* TASK BRIEF
What lines in the listing below hold the string "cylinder"? Please copy them out.

* DATASET CONTENT
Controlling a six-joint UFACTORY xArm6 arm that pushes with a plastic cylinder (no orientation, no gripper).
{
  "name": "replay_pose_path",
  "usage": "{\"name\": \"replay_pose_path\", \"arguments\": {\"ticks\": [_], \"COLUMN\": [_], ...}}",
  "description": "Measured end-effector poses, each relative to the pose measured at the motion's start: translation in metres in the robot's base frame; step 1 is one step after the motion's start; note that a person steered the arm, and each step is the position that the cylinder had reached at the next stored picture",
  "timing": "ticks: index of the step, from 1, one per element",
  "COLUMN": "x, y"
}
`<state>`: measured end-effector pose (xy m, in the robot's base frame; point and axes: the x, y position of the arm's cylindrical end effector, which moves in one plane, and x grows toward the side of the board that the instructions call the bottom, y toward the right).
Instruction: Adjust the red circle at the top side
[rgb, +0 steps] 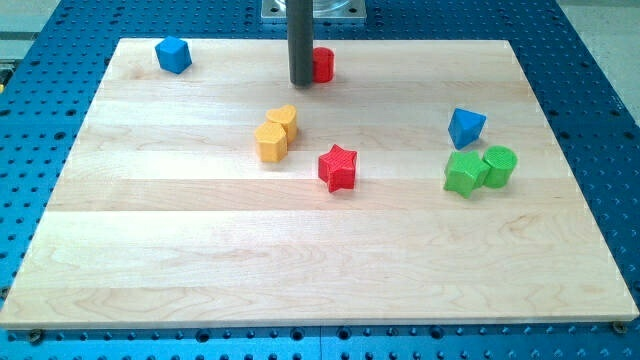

* SOLUTION FOR THIS EXERCISE
Controlling a six-joint UFACTORY xArm6 arm that pushes with a plastic cylinder (no orientation, no gripper).
  "description": "Measured end-effector poses, each relative to the pose measured at the motion's start: translation in metres in the robot's base frame; step 1 is one step after the motion's start; note that a person steered the arm, and each step is the position that the cylinder had reached at the next stored picture",

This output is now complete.